Israeli forensics and police officers at the scene where three men were found dead at a forest in northern Israel in a suspected triple murder, on November 1, 2020. (Basel Awidat/Flash90)

Last year, 96 Arab Israelis were killed in communal violence, according to the Abraham Initiatives.

Public Security Minister Omer Barlev, also speaking at the Thursday conference, said the violence in Arab society “did not emerge out of thin air,” but rather was the result of “a long process of crime families taking over due to Israel’s neglect of Arab communities and cities,” according to Haaretz.

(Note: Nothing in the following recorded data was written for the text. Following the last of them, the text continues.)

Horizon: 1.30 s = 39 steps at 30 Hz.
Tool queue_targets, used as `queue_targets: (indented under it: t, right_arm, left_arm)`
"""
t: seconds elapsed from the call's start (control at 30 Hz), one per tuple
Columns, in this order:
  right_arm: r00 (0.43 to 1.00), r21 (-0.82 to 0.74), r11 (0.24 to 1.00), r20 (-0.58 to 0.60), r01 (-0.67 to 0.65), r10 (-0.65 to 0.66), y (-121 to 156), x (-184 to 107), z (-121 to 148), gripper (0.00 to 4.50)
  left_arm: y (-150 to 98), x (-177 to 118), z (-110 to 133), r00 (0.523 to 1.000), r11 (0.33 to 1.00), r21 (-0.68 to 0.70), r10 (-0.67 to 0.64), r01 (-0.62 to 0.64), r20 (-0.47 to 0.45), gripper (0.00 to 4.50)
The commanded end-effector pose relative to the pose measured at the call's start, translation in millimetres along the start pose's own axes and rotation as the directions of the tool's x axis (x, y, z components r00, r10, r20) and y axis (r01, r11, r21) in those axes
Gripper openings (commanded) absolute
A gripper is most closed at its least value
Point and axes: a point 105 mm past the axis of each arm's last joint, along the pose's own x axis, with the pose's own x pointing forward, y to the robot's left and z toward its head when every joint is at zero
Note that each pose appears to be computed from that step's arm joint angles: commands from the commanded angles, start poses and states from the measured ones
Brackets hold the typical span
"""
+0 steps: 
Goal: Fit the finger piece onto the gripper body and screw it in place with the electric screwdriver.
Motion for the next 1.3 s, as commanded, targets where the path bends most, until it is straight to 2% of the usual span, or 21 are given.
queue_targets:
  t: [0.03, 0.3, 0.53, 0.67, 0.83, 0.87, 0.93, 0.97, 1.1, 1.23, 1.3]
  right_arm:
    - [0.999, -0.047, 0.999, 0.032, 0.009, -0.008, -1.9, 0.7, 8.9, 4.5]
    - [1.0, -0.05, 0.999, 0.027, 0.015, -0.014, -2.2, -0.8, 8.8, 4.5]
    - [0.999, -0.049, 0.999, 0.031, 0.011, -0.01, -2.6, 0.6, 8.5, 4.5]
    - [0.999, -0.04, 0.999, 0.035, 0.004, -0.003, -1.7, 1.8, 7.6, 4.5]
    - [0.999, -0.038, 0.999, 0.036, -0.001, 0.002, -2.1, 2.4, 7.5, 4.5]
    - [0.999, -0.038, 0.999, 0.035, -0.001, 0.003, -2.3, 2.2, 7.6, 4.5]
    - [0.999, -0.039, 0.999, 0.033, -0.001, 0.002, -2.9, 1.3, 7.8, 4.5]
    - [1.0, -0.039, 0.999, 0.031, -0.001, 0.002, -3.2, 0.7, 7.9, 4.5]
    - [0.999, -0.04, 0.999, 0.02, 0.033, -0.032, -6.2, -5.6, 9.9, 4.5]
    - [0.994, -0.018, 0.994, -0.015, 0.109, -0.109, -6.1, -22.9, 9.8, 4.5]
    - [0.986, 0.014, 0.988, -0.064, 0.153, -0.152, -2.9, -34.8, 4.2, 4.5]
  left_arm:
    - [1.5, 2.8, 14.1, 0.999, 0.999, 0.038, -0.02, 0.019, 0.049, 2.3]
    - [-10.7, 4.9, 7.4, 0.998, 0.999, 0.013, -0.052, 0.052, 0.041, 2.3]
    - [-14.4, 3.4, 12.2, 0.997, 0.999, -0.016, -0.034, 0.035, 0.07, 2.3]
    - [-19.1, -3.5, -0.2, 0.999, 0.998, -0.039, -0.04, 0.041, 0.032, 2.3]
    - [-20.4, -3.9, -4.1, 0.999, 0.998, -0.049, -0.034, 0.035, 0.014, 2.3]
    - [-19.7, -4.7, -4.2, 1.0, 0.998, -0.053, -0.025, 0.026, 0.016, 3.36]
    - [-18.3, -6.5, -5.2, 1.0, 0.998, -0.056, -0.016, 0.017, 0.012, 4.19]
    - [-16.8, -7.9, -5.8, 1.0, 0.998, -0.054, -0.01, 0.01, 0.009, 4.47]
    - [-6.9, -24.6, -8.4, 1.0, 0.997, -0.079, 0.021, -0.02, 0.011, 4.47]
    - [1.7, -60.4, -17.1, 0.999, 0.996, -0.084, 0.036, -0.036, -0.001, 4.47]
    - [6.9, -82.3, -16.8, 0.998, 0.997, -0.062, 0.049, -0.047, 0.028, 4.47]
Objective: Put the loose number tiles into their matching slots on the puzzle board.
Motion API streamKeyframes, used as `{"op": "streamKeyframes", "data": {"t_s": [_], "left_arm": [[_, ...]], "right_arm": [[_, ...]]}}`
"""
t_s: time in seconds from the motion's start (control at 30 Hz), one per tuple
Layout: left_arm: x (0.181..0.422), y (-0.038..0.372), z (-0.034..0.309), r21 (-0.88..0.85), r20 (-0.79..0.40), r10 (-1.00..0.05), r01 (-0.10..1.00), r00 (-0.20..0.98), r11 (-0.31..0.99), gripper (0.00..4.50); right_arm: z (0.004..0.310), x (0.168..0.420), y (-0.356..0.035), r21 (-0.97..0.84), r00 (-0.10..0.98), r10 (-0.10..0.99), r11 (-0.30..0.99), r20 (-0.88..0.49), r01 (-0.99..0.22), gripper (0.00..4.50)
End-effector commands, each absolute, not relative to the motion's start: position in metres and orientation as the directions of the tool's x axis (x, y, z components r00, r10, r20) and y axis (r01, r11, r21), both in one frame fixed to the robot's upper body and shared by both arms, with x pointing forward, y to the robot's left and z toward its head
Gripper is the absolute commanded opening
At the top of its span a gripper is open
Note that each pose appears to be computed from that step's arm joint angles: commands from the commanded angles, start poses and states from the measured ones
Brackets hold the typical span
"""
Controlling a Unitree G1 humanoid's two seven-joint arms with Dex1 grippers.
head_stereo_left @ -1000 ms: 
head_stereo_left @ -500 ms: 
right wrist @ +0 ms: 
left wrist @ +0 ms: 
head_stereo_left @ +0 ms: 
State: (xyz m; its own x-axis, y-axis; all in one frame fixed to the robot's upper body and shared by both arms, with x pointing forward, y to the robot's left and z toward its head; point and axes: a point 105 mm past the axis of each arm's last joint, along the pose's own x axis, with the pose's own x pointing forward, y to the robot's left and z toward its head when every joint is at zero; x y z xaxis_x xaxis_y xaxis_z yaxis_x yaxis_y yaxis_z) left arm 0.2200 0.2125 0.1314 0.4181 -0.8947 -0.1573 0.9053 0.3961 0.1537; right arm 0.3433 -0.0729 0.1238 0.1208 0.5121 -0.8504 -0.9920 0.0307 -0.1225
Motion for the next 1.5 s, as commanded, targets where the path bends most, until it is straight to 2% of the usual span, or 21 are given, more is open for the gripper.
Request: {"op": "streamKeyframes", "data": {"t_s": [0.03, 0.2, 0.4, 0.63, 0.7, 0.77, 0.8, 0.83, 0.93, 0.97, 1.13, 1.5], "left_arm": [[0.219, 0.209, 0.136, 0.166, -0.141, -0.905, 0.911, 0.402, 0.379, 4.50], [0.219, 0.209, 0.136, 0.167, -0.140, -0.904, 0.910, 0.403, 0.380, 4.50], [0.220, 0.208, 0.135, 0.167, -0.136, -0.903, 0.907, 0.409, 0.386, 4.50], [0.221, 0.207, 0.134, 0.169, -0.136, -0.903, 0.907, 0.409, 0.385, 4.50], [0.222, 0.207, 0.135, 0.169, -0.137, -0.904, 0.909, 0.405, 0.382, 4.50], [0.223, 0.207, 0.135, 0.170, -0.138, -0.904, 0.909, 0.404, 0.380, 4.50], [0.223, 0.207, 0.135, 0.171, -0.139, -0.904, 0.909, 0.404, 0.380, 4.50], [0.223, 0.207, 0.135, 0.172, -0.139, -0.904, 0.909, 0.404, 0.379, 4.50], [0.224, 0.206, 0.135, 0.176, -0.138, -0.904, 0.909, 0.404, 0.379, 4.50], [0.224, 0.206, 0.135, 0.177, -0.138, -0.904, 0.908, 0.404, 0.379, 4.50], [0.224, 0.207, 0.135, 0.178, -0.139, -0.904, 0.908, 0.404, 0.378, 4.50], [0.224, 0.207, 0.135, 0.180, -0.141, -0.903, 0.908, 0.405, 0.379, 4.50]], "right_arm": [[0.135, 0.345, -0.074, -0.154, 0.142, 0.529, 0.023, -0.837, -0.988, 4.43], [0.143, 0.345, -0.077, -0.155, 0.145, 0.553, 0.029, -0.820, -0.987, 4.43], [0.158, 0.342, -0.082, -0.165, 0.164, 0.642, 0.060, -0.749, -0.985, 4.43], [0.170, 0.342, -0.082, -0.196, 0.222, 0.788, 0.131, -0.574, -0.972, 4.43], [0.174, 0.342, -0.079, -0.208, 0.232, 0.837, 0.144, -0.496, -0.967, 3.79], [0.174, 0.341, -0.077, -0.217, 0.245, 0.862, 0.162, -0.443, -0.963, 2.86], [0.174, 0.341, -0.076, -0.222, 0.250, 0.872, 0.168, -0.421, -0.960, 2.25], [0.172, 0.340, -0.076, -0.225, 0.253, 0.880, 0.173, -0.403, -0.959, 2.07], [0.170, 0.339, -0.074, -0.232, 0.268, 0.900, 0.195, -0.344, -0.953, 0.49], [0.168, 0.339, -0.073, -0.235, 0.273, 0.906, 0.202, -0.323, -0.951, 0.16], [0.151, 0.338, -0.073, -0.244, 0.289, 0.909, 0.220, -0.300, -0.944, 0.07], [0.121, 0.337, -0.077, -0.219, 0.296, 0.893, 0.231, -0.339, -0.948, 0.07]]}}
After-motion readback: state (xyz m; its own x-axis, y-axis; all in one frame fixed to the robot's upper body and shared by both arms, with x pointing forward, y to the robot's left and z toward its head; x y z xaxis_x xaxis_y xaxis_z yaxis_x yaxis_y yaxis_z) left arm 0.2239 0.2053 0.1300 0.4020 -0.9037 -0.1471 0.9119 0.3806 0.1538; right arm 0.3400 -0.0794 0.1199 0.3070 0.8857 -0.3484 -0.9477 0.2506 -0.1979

Public Security Minister Omer Barlev visits a business that was a victim of protection racket, in the upper Galilee, between Rosh Pina and Kiryat Shmona, on August 11, 2021. (Basel Awidat/Flash90)

Ronen Bar, who began his tenure as head of the Shin Bet on Wednesday, vowed to use the security agency to tackle violent crime in the Arab community, although the security agency’s involvement in civilian affairs remains controversial.

“There has been a lot of talk lately about the growing violence in general and in Arab society in particular,” Bar said at a handover ceremony. “The agency will not stand idly by,” he said, vowing to study the issue and present a plan that would strike the right balance in terms of the agency’s involvement. “This is obviously a national mission.”

New Shin Bet chief Ronen Bar (left) with Prime Minister Naftali Bennett, on October 11, 2021. (Kobi Gideon/GPO)

Both government officials and civil society experts say the violence in the Arab community is the fruit of decades of state neglect.

Over half of Arab Israelis live under the poverty line. Their towns and cities often have crumbling infrastructure, poor public services and few job prospects, leading some young people to collaborate with organized crime.

Prime Minister Naftali Bennett chaired a ministerial meeting earlier this month to address the epidemic of violent crime in Israel’s Arab communities. Ministers decided to utilize the Shin Bet and the military in addressing the problem, although Barlev later ruled out the possibility of the involvement of the Israel Defense Forces.

Prime Minister Naftali Bennett (center) visits a police station, on August 11, 2021, to announce a new national plan to tackle crime in the Arab sector. (Amos Ben-Gershom/GPO)

A task force established by the government will focus on the issue of illegal weapons, said the Prime Minister’s Office. The Justice Ministry will promote a series of laws to provide law enforcement with greater tools to crack down on illegal weapons, including minimum sentences for infractions.

“The situation regarding violence in the Arab sector has reached a red line,” Bennett said at the time. “The problem was pushed aside and neglected for years until it reached outrageous proportions, as we have seen over the past year.”

The prime minister said that the “Arab community must understand that the security forces are not the enemy — they are the solution.” He added: “Dealing with this magnitude will not take a day or two but we are on it. We are taking action and will continue to do so.”

Amy Spiro and Times of Israel staff contributed to this report.